Los informes de evolución real muestran con claridad que la AUH y la Tarjeta Alimentar fueron los únicos ingresos que lograron ubicarse sistemáticamente por encima de la inflación. El contraste con el salario mínimo es marcado: mes tras mes perdió poder adquisitivo y hoy cubre apenas una fracción de la Canasta Básica Total, según un relevamiento del Observatorio de Coyuntura Económica y Políticas Públicas (OCEPP), de la Fundación para el Desarrollo Humano Integral, vinculada a Juan Grabois.
Esta combinación ayuda a explicar un dato político clave de la primera mitad de la gestión libertaria: no hubo estallido social pese a la magnitud del ajuste. Lejos de eliminar la asistencia, el Gobierno avanzó en dos movimientos simultáneos: desplazó a las organizaciones sociales de la intermediación y reforzó las transferencias directas a través del Estado.

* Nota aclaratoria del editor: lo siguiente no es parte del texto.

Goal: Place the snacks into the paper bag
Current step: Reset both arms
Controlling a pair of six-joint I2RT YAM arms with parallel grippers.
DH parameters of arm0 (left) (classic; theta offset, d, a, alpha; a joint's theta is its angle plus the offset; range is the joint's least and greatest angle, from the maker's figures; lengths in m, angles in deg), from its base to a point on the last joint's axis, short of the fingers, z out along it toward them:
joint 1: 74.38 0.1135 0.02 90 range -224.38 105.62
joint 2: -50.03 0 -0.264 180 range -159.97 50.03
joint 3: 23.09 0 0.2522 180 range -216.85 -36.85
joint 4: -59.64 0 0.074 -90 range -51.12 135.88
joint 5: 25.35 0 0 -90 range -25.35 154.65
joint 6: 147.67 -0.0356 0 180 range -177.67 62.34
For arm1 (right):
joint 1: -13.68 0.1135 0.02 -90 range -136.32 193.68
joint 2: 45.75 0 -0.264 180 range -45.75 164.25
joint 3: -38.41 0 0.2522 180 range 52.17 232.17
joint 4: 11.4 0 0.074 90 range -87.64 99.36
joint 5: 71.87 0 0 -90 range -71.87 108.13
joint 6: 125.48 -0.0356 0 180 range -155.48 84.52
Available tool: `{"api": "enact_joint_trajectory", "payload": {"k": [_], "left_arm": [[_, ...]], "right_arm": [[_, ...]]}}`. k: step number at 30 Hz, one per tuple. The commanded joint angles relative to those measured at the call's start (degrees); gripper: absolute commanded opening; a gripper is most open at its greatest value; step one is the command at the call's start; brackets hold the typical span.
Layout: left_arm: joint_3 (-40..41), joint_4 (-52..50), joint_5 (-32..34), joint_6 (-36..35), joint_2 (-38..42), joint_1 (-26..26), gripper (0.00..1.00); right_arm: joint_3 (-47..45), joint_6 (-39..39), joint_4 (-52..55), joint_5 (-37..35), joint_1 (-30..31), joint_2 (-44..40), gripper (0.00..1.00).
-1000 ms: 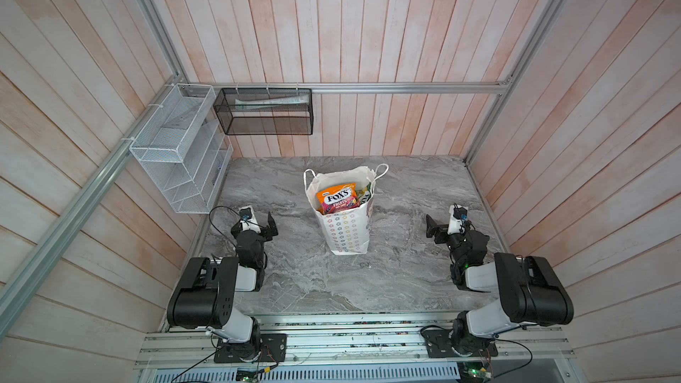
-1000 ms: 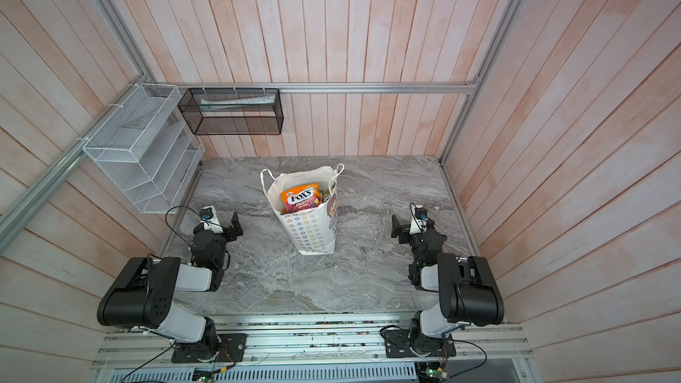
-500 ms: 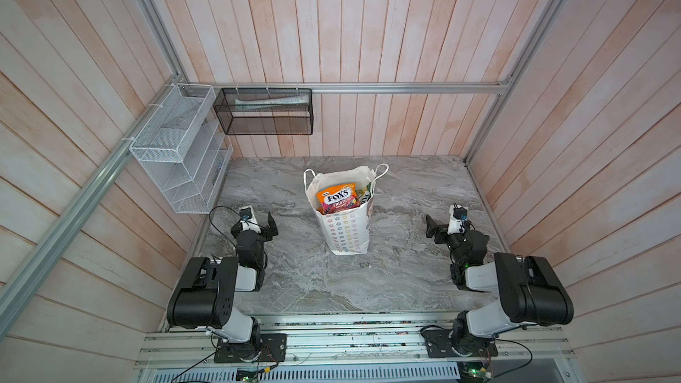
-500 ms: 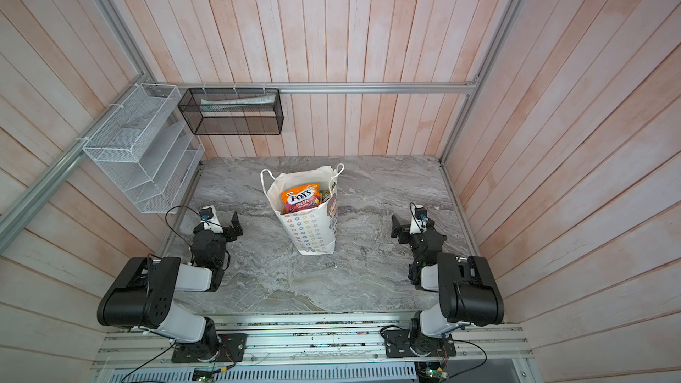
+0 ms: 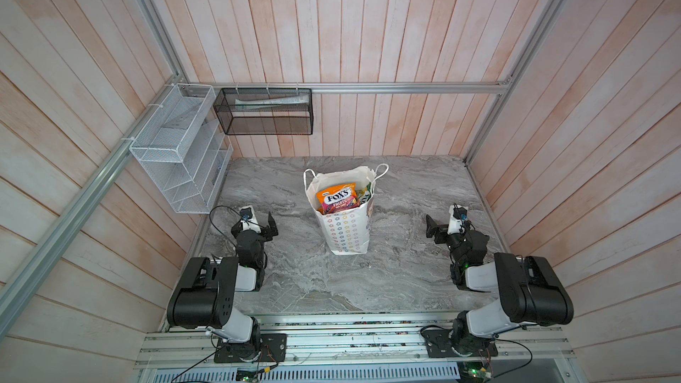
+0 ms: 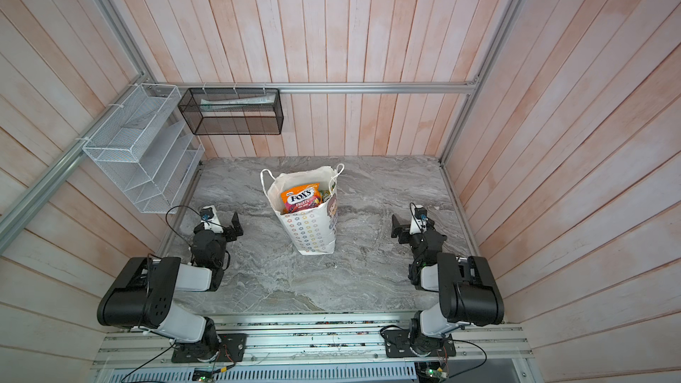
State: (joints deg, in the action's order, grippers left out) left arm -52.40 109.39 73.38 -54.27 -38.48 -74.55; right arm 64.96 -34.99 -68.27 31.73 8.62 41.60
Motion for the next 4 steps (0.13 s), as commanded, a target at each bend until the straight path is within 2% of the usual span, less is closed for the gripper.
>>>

La evolución histórica de los planes sociales refuerza esa lectura. En 2015, Cristina Fernández de Kirchner dejó el poder con unos 250 mil planes. Durante la presidencia de Mauricio Macri, la ayuda social trepó a casi un millón y medio de beneficiarios. Con Alberto Fernández y la pandemia, el número llegó a cuatro millones y, lejos de revertirse, siguió creciendo con Milei, aun cuando la emergencia sanitaria ya había quedado atrás.

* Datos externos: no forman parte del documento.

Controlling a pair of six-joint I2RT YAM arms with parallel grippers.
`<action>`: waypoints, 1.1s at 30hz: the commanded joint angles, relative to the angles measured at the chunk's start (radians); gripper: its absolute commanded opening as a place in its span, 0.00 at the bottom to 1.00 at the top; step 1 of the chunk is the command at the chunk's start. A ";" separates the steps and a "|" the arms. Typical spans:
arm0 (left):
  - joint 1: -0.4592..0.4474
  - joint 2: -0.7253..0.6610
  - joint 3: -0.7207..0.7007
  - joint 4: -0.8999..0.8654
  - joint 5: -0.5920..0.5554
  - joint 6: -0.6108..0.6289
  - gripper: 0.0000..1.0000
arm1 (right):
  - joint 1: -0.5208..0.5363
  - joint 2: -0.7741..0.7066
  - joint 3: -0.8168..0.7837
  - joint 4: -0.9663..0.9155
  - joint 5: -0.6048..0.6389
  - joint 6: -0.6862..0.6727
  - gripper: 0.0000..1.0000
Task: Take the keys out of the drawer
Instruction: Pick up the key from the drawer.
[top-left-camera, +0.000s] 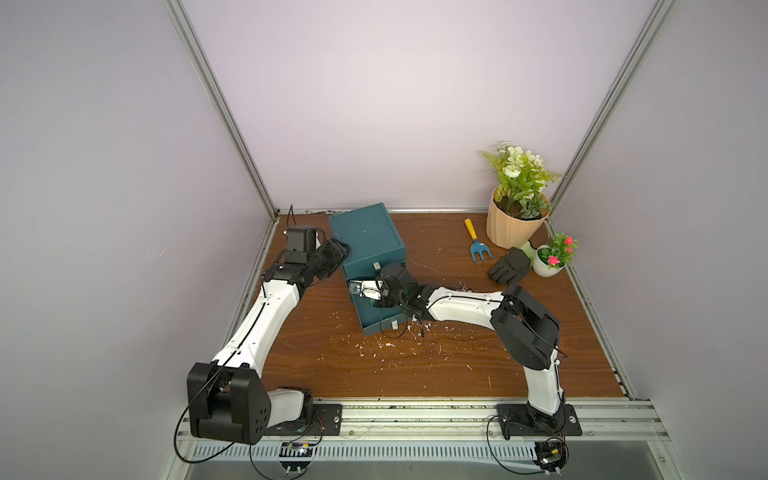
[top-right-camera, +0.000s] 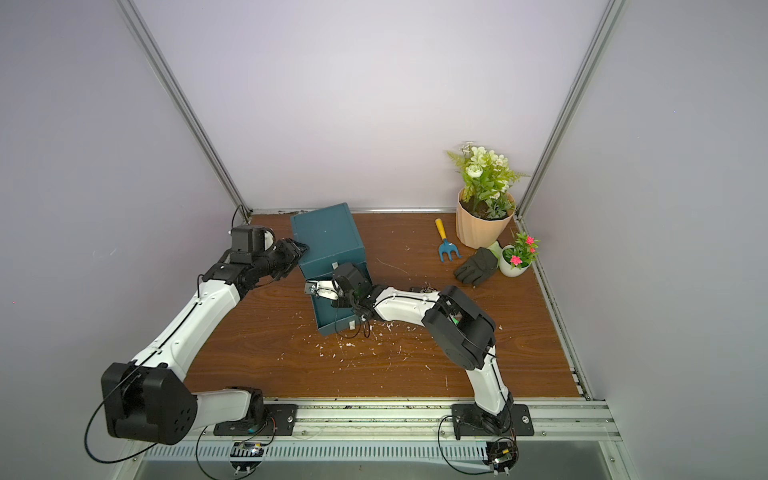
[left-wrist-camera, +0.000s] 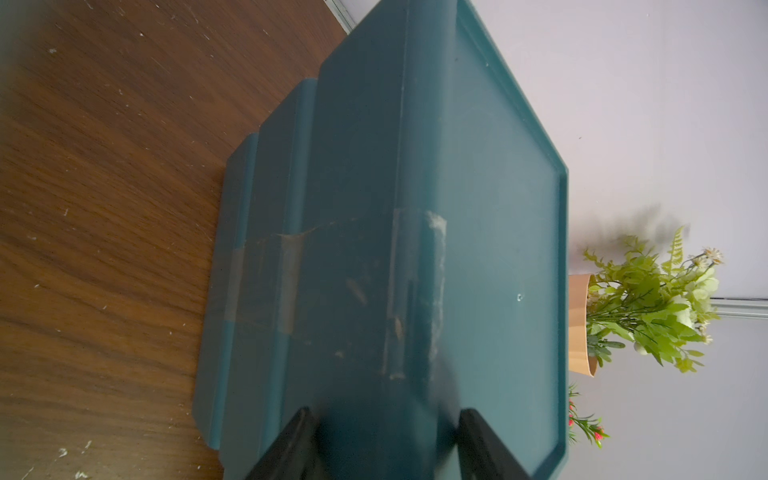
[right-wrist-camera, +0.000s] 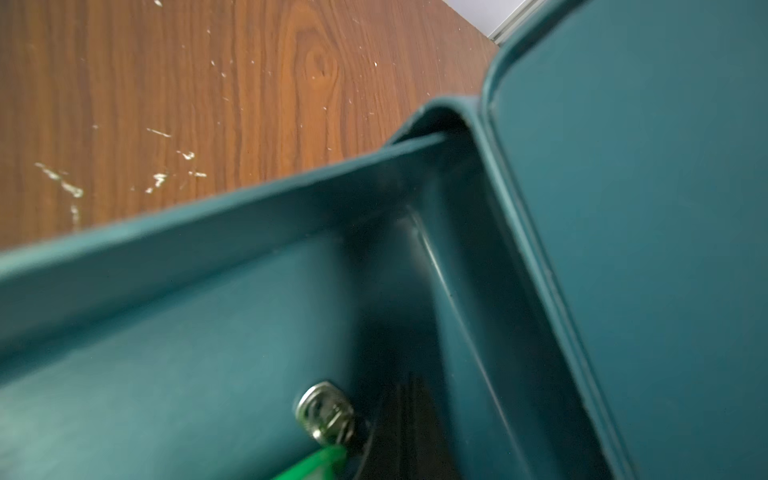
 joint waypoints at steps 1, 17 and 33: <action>0.007 -0.011 -0.011 0.013 0.021 -0.002 0.57 | -0.005 -0.056 0.067 -0.051 -0.020 0.051 0.06; 0.007 -0.024 0.014 0.004 0.008 0.013 0.57 | 0.001 -0.175 0.158 -0.336 -0.082 0.499 0.34; 0.007 -0.093 -0.024 -0.021 -0.011 0.044 0.57 | 0.052 -0.123 0.247 -0.478 -0.023 0.929 0.38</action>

En términos reales, la política de ingresos para la infancia alcanzó durante el actual gobierno niveles históricamente altos. La AUH es hoy un 23% más alta que durante la presidencia de Alberto Fernández y un 10% superior a la vigente en el gobierno de Cristina Kirchner, creadora del programa. La mejora se explica por aumentos extraordinarios: en la comparación interanual, la AUH mostró una suba real del 47%, y entre noviembre de 2023 y noviembre de 2024 el incremento rondó el 100%, según la medición oficial.

Ese salto consolidó a la política social como el principal amortiguador del modelo, en un escenario atravesado por la devaluación del 120% de diciembre de 2023 y un deterioro salarial que nunca terminó de revertirse. Mientras el discurso oficial insiste en el ajuste y el achicamiento del Estado, la red de contención social no solo se sostuvo, sino que se convirtió en un pilar central de la gobernabilidad.
El cuadro se completa con la pérdida de empleo formal de calidad. En los dos primeros años de Milei se destruyeron cerca de 180 mil puestos de trabajo registrados, con una tendencia que se agravó hacia fines de 2025: solo en octubre se perdieron alrededor de 70 mil empleos.
Los datos de la Fundación para el Desarrollo Humano Integral confirman la paradoja libertaria. A diferencia de los salarios, las transferencias sociales no fueron licuadas por la inflación. Medidos en términos reales, los montos combinados de AUH y Tarjeta Alimentar muestran una recuperación sostenida desde el inicio de la gestión, superando el ritmo de los precios. En los gráficos, la asistencia social aparece como la única variable de ingresos que logra mantenerse —e incluso mejorar— frente al avance inflacionario.
El contraste con los salarios es contundente. Mientras la AUH y la Alimentar mejoran su relación con la Canasta Básica Alimentaria, el salario mínimo se desploma frente a la Canasta Básica Total, profundizando la pérdida de poder adquisitivo de los trabajadores formales. En términos simples, la política social logró amortiguar la indigencia, pero el ajuste recayó sobre el trabajo y las jubilaciones.
Aun con las mejoras, la AUH y la Tarjeta Alimentar cubren solo una porción limitada de la Canasta Básica Total y no alcanzan para sacar a un hogar de la pobreza. Sin embargo, sí contienen el umbral alimentario, un dato clave para entender por qué el ajuste no derivó en un conflicto social generalizado.